23. The system of claim 22, further comprising a third separator in fluid communication with the inlet;

a third bagfilter in fluid communication with the third separator;

a third gate selectively blocking the fluid communication between the third bagfilter and the collection silo; and

a third transport conduit in fluid communication with the third bagfilter.

24. The system of claim 23, further comprising a fourth separator in fluid communication with the inlet;

a fourth bagfilter in fluid communication with the fourth separator;

a fourth gate selectively blocking the fluid communication between the fourth bagfilter and the collection silo; and

a fourth transport conduit in fluid communication with the fourth bagfilter.

25. In a dry fly ash removal system having an inlet; a separator in fluid communication with the inlet; and a bagfilter in fluid communication with the separator, and a collection silo in selective communication with the separator and the bagfilter; the improvement comprising:

a bagfilter transport conduit connected to the bagfilter such that fly ash may be removed from the bagfilter and collected and stored separately from the fly ash collected in the separator.

26. The improvement of claim 25, further comprising an educator in selective fluid communication with the transport conduit.

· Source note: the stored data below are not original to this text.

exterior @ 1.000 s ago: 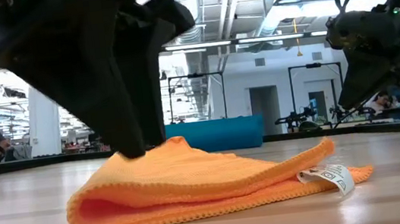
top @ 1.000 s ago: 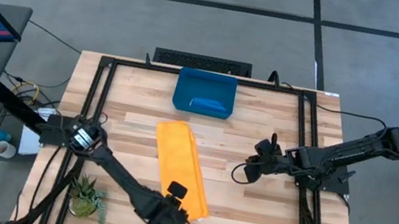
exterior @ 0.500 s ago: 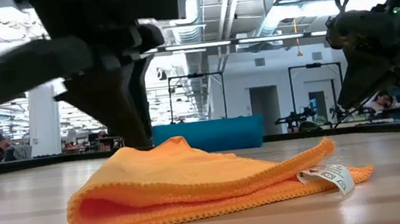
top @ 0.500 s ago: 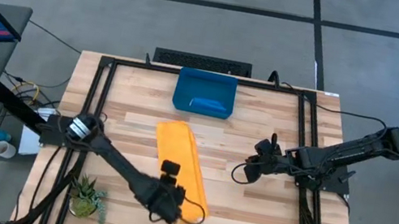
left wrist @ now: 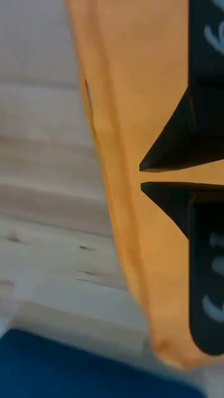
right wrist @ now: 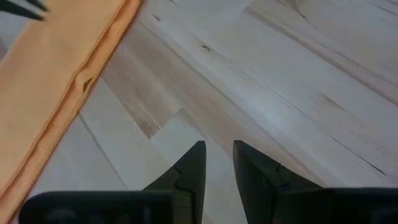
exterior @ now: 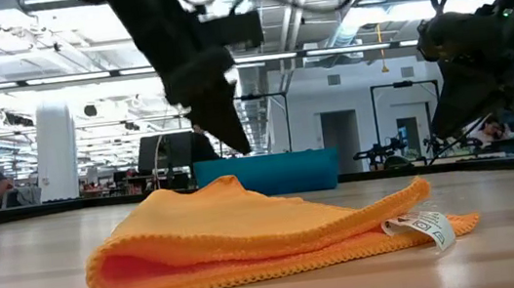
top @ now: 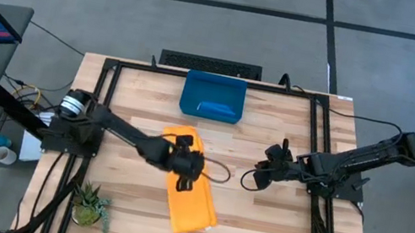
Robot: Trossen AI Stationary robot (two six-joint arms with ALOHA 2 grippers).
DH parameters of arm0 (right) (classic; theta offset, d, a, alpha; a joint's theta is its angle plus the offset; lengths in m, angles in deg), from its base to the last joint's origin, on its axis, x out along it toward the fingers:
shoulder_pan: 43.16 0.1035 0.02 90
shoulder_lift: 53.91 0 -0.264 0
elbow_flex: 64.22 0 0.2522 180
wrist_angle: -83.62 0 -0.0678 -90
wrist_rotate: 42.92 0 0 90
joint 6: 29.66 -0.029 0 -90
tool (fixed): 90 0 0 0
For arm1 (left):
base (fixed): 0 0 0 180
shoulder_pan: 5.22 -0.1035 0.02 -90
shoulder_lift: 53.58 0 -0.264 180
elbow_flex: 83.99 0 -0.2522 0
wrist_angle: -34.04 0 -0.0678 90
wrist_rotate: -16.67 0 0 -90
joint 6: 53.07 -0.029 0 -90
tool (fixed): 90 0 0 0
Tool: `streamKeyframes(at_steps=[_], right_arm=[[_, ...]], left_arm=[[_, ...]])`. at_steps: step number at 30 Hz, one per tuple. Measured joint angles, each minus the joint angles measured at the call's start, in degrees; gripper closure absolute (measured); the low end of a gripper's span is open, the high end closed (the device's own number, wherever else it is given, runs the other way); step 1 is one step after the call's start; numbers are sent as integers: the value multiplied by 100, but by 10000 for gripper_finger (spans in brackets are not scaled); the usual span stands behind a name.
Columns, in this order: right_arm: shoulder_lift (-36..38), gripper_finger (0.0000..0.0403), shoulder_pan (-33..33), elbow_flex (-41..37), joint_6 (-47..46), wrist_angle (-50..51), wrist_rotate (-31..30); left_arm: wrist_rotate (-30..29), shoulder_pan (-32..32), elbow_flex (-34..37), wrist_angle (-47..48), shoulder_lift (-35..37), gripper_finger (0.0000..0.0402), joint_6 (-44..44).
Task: Roll microfiber towels into tight, uniform cylinder then place into a basket
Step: Fold the orange microfiber towel
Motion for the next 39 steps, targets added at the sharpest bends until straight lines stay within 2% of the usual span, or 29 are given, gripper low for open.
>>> streamKeyframes(at_steps=[4,10,17,21,25,33,35,39], right_arm=[[-2,300,0,0,2,-1,-1],[-11,300,0,0,4,20,-1],[-11,300,2,0,4,-41,-1],[-13,300,0,0,2,-27,-1],[-13,300,0,0,2,-29,-1],[-13,300,0,-2,4,-25,-1],[-13,300,0,-1,2,-29,-1],[-13,300,0,0,4,-28,-1]], left_arm=[[295,-222,235,-214,-169,382,206],[350,-243,213,-482,-386,395,311],[409,-261,218,-378,-398,401,467],[481,-372,217,-557,-687,401,488],[597,-469,167,-1051,-966,401,371],[813,-475,153,-1911,-1042,401,0],[1037,-458,154,-2036,-1046,401,-135],[1002,-451,154,-2044,-1047,401,-159]])
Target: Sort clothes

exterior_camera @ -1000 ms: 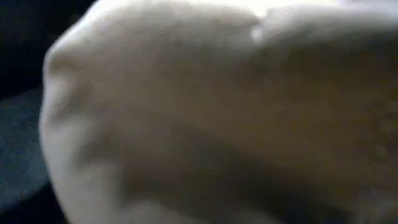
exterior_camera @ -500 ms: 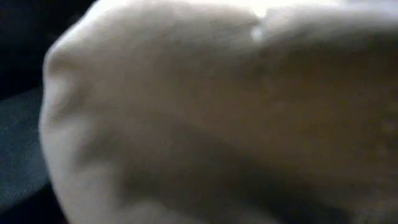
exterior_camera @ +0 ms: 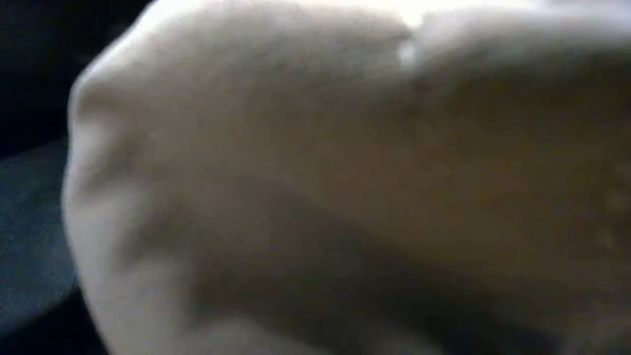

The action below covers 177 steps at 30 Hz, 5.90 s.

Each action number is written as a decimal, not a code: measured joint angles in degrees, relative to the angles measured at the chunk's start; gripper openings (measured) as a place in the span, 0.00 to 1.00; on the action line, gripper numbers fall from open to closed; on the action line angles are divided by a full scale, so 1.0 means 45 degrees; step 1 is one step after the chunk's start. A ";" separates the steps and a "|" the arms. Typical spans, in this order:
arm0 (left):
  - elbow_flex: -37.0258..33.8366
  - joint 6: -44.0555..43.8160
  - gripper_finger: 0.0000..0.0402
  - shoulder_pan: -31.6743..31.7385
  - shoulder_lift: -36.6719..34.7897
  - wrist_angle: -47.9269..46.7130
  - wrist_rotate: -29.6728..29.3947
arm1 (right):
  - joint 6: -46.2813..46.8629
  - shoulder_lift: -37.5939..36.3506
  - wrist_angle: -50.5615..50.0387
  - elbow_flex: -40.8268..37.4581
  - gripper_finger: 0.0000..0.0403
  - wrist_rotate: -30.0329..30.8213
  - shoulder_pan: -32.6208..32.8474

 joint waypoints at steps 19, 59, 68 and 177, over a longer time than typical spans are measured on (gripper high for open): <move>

27. The improvement of claim 26, further comprising a vacuum shutoff valve disposed between the educator and the bagfilter; the vacuum shutoff valve configured to provide the selective fluid communication between the educator and the bagfilter discharge chute.

28. The improvement of claim 26, further comprising:

a storage silo;

a transport air line extending between the educator and the storage silo;

a blower;

an air supply header in fluid communication with the blower;

an air supply line in fluid communication with the educator; and

an air supply shutoff valve providing selective fluid communication between the air supply header and the air supply line.

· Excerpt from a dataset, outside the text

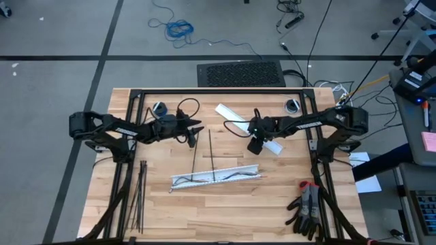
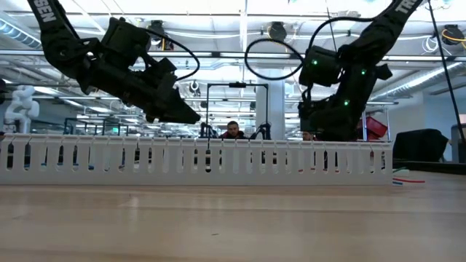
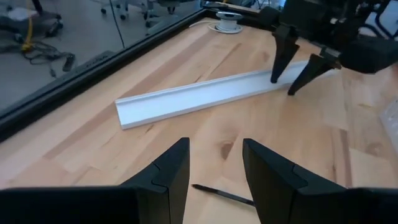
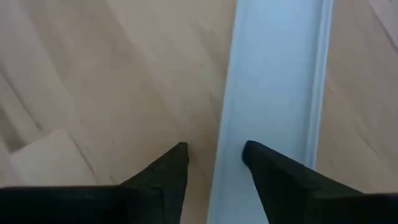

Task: Ziptie cables
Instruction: Close the white cable duct

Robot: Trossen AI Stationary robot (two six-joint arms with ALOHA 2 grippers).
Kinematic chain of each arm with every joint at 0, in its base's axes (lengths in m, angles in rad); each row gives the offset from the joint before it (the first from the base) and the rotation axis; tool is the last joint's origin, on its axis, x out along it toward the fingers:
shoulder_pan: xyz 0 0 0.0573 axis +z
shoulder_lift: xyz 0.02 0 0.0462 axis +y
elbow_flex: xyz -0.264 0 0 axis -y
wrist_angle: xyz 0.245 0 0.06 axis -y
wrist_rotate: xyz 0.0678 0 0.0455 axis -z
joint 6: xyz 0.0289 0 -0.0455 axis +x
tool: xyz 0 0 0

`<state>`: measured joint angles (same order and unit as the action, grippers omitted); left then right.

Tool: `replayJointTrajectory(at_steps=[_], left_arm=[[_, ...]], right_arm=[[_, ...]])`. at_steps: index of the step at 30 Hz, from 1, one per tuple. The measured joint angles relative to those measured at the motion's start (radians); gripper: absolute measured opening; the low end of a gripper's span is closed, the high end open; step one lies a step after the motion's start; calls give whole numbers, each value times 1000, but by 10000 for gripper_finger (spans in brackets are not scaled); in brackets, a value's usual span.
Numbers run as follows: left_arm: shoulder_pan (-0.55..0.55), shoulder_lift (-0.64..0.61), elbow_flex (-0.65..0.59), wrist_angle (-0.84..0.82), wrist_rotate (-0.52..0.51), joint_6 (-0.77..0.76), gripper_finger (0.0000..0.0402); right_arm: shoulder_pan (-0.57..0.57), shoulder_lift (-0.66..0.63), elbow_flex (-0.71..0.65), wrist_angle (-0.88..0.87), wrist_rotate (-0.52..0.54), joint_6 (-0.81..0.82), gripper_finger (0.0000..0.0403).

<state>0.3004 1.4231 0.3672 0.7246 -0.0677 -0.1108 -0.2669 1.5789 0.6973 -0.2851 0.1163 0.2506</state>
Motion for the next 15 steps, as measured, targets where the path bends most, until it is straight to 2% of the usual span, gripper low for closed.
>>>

29. The improvement of claim 28, wherein the blower has an inlet and a filter in fluid communication with the inlet.

30. The improvement of claim 28, further comprising an outlet filter connected to the collection bin.

31. The improvement of claim 30, further comprising a source of compressed air in fluid communication with the collection bin.

32. The improvement of claim 31, further comprising a transport vehicle selectively connected to the collection bin.

33. The improvement of claim 32, further comprising a flexible chute connecting the collection bin to the transport vehicle.

34. The improvement of claim 25, further comprising an air inlet check valve in fluid communication with the bagfilter transport conduit.

35. A method for collecting ultra fine fly ash comprising the steps of:

directing a fly ash-laden transport air stream into a separator;

removing a portion of the fly ash from the transport air stream in the separator;

directing the transport air stream with the remaining fly ash into a bagfilter;

removing the ultra fine fly ash from the bagfilter; and

storing the ultra fine fly ash separately from the fly ash removed by the separator.

36. The method of claim 35, further comprising the steps of educing a vacuum flow and exposing the bagfilter to the vacuum flow to remove the ultra fine fly ash from the bagfilter.

37. The method of claim 36, further comprising the step of providing a storage container in selective communication with the bagfilter and providing selective communication between the storage container and the bagfilter.

38. Particulate material, useful as a filler, composed of particles at least about 90 percent of which (volume basis) have a particle size less than about 10 microns.

39. The particulate material of claim 38, wherein the particles have a well-defined, regular, ellipsoidal shape.

40. The particulate material of claim 38, in combination with at least one polymeric media.

41. The particulate material of claim 38, wherein the particles have a specific gravity in the range of 2.1 to 2.4.

42. The particulate material of claim 41, wherein substantially 50% (volume basis) of the particles have a diameter of less than about 3.7 microns.

43. The particulate material of claim 38, wherein the particles are used as a mineral admixture in Portland cement concrete.

44. The particulate material of claim 38, wherein the particles are used as a mineral filler.